Все кончено, подумал я.
Мафальда с сочувствующим видом покачала головой.
– Она совсем ребенок, он – профессор университета. Почему бы ей не найти кого-нибудь своего возраста?
– Тебя никто не спрашивал, – услышав это огрызнулась Кьяра, не желавшая мириться с критикой какой-то кухарки.
– Не смей говорить со мной в таком тоне, я найду чем тебе рот заткнуть, – не смолчала наша неаполитанская кухарка, потрясая в воздухе рукой. – Еще семнадцати не исполнилось, а уже бегает с голой грудью за парнями. Думаешь, я не вижу ничего?
Я отчетливо представил, как Мафальда обследует простыни Оливера каждое утро. Или сверяет свои записи с Кьяриной горничной. Ничто не могло ускользнуть от этих всезнающих вездесущих домработниц.
Я посмотрел на Кьяру. Я видел, что она уязвлена.
Все подозревали об их отношениях. Днем он иногда брал с площадки около гаража один из велосипедов и отправлялся в город. Возвращался часа через полтора. Переводчица, объяснял он.
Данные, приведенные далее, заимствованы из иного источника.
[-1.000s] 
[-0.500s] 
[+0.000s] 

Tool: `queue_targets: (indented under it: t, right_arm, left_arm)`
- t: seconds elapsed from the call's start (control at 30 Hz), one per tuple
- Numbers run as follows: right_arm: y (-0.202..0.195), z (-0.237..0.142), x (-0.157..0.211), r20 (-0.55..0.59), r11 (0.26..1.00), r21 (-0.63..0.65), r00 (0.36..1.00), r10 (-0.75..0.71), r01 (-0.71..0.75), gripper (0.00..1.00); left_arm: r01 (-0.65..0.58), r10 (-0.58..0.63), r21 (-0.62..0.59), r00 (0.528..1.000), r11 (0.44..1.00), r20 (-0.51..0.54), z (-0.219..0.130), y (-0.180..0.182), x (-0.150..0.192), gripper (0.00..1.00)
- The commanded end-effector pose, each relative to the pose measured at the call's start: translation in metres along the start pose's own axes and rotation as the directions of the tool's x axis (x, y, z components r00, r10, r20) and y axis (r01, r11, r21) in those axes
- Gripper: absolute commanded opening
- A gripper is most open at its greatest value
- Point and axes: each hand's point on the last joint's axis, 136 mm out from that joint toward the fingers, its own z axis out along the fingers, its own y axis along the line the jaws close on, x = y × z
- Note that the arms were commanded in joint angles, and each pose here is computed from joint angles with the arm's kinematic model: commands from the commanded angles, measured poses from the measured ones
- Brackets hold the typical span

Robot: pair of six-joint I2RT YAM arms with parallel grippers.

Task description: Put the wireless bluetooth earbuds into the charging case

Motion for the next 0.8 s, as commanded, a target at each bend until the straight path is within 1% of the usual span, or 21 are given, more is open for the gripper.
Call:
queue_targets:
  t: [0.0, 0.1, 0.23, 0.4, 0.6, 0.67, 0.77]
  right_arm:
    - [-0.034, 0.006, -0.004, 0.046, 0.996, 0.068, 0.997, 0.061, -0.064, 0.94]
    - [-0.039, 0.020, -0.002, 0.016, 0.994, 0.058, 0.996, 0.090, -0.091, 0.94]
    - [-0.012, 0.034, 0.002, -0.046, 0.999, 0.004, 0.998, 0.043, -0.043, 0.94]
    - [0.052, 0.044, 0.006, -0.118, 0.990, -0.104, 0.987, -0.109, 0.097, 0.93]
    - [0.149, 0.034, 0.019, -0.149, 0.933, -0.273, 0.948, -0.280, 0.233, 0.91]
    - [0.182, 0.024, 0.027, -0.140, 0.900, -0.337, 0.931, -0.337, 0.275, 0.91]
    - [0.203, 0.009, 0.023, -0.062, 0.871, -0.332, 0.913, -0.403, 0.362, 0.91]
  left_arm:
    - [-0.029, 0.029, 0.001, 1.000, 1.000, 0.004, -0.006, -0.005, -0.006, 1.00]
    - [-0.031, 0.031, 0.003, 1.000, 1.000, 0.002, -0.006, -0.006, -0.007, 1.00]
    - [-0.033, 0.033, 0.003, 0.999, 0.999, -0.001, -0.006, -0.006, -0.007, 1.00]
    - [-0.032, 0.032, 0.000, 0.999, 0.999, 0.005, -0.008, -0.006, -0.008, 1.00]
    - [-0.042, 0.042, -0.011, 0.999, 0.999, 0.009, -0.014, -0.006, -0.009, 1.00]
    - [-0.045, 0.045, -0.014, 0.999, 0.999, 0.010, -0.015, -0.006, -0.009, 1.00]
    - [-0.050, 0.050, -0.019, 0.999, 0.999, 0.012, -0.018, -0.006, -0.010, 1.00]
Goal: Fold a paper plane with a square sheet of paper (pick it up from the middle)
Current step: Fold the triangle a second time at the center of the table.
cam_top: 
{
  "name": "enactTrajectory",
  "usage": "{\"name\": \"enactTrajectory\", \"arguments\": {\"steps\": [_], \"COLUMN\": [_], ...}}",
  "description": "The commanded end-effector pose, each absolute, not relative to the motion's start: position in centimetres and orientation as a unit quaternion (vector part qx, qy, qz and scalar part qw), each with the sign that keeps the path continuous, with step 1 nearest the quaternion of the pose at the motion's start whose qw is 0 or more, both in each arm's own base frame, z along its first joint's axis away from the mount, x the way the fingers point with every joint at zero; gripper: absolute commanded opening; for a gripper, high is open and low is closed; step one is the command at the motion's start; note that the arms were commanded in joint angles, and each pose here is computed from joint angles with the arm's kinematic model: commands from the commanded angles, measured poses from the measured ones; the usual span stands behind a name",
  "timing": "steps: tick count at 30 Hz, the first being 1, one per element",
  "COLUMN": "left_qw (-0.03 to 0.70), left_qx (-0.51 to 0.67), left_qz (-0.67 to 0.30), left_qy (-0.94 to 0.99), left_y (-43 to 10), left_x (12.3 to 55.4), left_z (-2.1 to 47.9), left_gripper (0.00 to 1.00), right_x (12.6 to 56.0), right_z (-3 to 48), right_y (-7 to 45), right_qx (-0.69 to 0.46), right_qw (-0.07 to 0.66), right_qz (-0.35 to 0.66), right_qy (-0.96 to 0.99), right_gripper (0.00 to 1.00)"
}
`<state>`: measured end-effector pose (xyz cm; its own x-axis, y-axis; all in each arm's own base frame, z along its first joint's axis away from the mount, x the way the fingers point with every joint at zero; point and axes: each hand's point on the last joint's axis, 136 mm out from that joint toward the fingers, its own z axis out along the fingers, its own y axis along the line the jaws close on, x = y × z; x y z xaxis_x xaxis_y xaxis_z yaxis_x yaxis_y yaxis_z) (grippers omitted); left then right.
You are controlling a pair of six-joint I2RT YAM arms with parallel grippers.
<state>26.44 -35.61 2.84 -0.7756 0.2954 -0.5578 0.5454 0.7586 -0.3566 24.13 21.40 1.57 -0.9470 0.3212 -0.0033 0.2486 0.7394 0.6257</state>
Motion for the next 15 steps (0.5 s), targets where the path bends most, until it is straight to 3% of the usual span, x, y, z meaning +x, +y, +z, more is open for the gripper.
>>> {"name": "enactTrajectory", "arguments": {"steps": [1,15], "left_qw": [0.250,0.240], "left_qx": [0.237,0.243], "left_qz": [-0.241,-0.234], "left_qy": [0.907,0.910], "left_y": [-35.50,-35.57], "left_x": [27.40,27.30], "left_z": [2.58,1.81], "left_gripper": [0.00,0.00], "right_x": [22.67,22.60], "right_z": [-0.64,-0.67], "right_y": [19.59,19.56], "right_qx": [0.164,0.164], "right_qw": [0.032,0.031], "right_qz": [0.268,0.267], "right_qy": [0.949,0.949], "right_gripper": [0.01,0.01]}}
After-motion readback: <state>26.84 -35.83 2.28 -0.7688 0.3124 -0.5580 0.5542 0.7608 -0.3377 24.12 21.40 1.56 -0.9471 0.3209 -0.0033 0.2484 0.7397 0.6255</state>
«Переводчица», – эхом отзывался отец, потягивая послеобеденный коньяк.
«Traduttrice[6], как же», – вставляла Мафальда.
Случалось, мы пересекались в городе.
Сидя в caffè[7], где мы собирались небольшой группой по вечерам после кинотеатра или перед тем как пойти на дискотеку, я увидел Кьяру с Оливером, вынырнувших из боковой аллеи, болтающих о чем-то. Он ел мороженое, она двумя руками уцепилась за его свободную руку, повиснув на ней. Когда они успели так сблизиться? Казалось, они разговаривали о чем-то серьезном.